Miami Beach community center a burning issue
Advertisement
Miami Beach’s City Commission this week is to touch on a flaming issue: the future of the South Shore Community Center, where the city’s Fire Station No. 1 now is to be placed. At the commission’s December meeting, discussion arose of an alternate location for the fire station.
Many are hoping to save the South Shore Community Center at 833 Sixth St. as an online petition, now with over 500 signatures, seeks to preserve the center.
“This is an extraordinarily important building architecturally and also to the history of Miami Beach, but more importantly it has years it could serve the community and it could be thriving again and help a neighborhood, which still is very mixed in terms of their people that are working in hospitality, waiters and maintenance,” said David McKinney, a retired architectural historian and museum administrator who lives six blocks from the South Shore Community Center.
“It’s a wonderful mix of a neighborhood,” he said, “but we won’t keep this mix if we don’t have the social services that the community center once had there, and so that’s why we need it here, and we need it to be thriving again.”
The center’s second floor was once used for career camps and was very active, said Mr. McKinney. Those who visited the center would find help to put résumés together, find job opportunities and improve their interviewing skills.
“Once the city who gave them a non-renewal, they had closed,” he said, “we lost that service to the whole city. To do that, you’d have to go to the City of Miami, which would be the closest one… Basically, what the city has done is made people vacate, keep the daycare because the historic preservation board and the commission made them promise that they would find a place for the daycare, and so they kept that.”
At the commission meeting in December, conditions of the current fire station were showcased. Additionally, the desired location of the community center was addressed as currently residents on the southeastern-most point of the city are outside of the optimum time of response for fire rescue services.
“It’s [the South Shore Community Center] in the center of what I would call our garden apartments and a working-class neighborhood,” said Commissioner Kristen Rosen Gonzalez. “A neighborhood where many people who work in hospitality live and the daycare center has a beautiful park with shade trees, surface parking lot. It takes up an entire block of South Beach. And it’s [an architect] Morris Lapidus building. We can never, ever replace this acre of land with a Morris Lapidus building on it ever again.”
“Right now in Tallahassee we’re facing the possible demise of several of our historic districts north of Ocean Drive, and those would all be Morris Lapidus buildings,” she said. “If those buildings get demolished, this Morris Lapidus building might be one of the only Lapidus buildings left on Miami Beach, certainly the only municipal Lapidus building.”
Rainbow Intergenerational Childcare, the daycare on the first floor, is to be placed in a trailer in Flamingo Park, said Commissioner Rosen Gonzalez, “which, by the way, is illegal because you’re not allowed to plop a building in the center of a park. Parks are green space, and when people see what’s happening there, they’re going to be upset about that, too. This has been an ongoing battle, and there are no solutions…. We can never replace this acre of land, and I keep explaining that to everybody. And when we needed to find a place to put the daycare, the administration has been trying for five years and they have been unable to find one city building, one place where they can relocate the daycare center.”

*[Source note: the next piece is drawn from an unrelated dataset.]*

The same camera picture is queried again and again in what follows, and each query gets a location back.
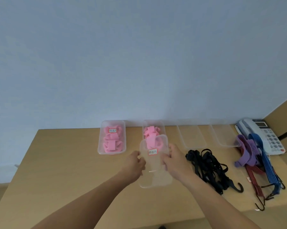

As the project moves forward, Flamingo Park Historic District’s character will be changed, said Mr. McKinney. “They’re not only important for Miami Beach but also for the nation, because of the importance of this neighborhood in terms of making 20th century buildings part of the historic preservation movement. That’s the hardest thing for me, those that I see picking up children and dropping them off is that they’re going to be further away from the bus lines…. Parents from there–it’s going to change their whole routine.”
Commissioner Rosen Gonzalez hopes to revive the South Shore Community Center.
“I would like to reopen the senior center that’s there,” she said. “I want the children and the seniors of the neighborhood to have access to the second-floor stage and auditorium, which we don’t have in the area. I also want all of the nonprofits who currently operate there to be able to continue to operate and I would like and I’m hoping… with this new commission, that they will agree with me that it’s worth saving.”